**TASK DESCRIPTION:** Copy out exactly the lines below that run from the one holding "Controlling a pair" to the one holding "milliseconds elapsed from", keeping both of those lines and no others.

**PROVIDED MATERIAL:**

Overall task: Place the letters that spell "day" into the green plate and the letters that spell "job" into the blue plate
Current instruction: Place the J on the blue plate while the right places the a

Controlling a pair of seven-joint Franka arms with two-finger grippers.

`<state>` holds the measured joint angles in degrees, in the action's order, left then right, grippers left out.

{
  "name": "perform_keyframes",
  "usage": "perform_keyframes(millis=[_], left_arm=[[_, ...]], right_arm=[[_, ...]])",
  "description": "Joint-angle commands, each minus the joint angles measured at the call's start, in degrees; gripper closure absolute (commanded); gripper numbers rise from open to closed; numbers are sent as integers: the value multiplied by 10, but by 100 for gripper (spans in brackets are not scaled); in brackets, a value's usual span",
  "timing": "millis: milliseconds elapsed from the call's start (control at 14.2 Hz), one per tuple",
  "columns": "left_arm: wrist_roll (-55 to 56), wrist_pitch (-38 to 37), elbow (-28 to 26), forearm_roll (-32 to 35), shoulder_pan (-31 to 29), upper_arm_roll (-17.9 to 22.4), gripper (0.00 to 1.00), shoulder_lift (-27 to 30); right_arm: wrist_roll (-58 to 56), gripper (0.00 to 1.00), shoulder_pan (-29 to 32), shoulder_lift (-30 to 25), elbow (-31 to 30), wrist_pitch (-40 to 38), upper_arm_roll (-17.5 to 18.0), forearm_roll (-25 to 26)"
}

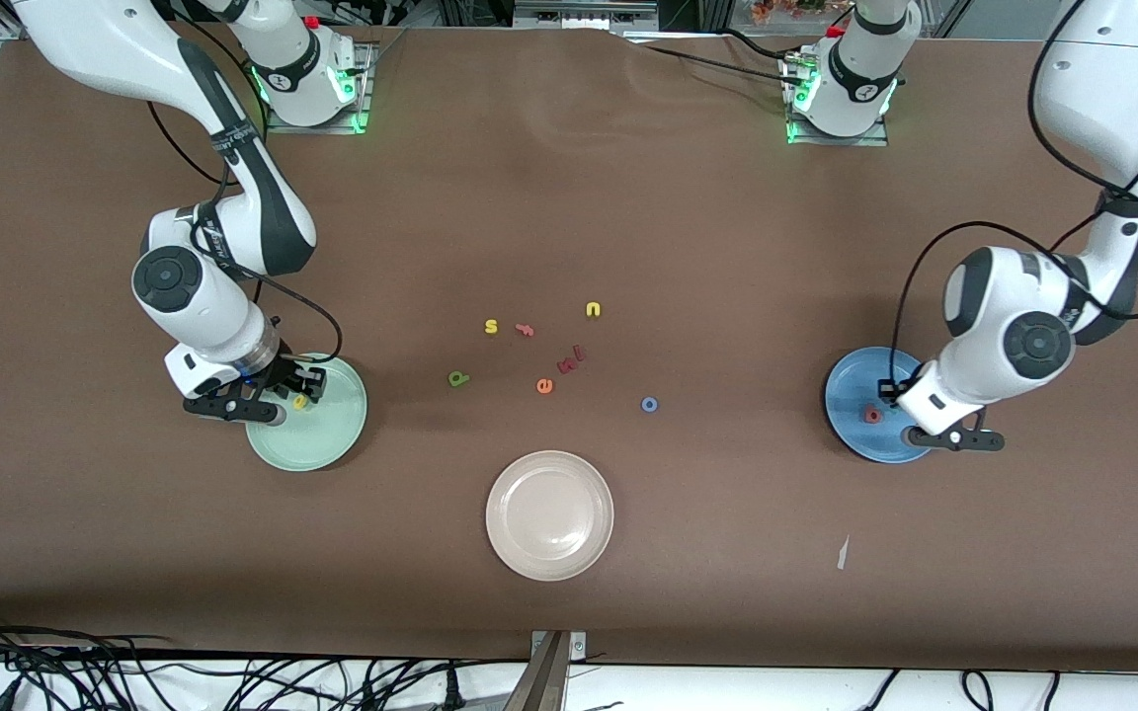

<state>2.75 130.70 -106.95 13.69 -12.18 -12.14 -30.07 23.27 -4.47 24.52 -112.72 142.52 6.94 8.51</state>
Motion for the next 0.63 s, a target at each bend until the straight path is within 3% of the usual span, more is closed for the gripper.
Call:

**RESPONSE TO THE TASK:**
Controlling a pair of seven-joint Franka arms with two-finger grippers.

`<state>` holds the measured joint angles in degrees, in the action's order, left then right, grippers left out.

{
  "name": "perform_keyframes",
  "usage": "perform_keyframes(millis=[_], left_arm=[[_, ...]], right_arm=[[_, ...]])",
  "description": "Joint-angle commands, each minus the joint angles measured at the call's start, in degrees; gripper closure absolute (commanded); gripper numbers rise from open to closed; numbers are sent as integers: the value multiplied by 10, but by 100 for gripper (spans in brackets are not scaled); in brackets, a value's usual span",
  "timing": "millis: milliseconds elapsed from the call's start (control at 14.2 Hz), one per tuple",

No additional output is required.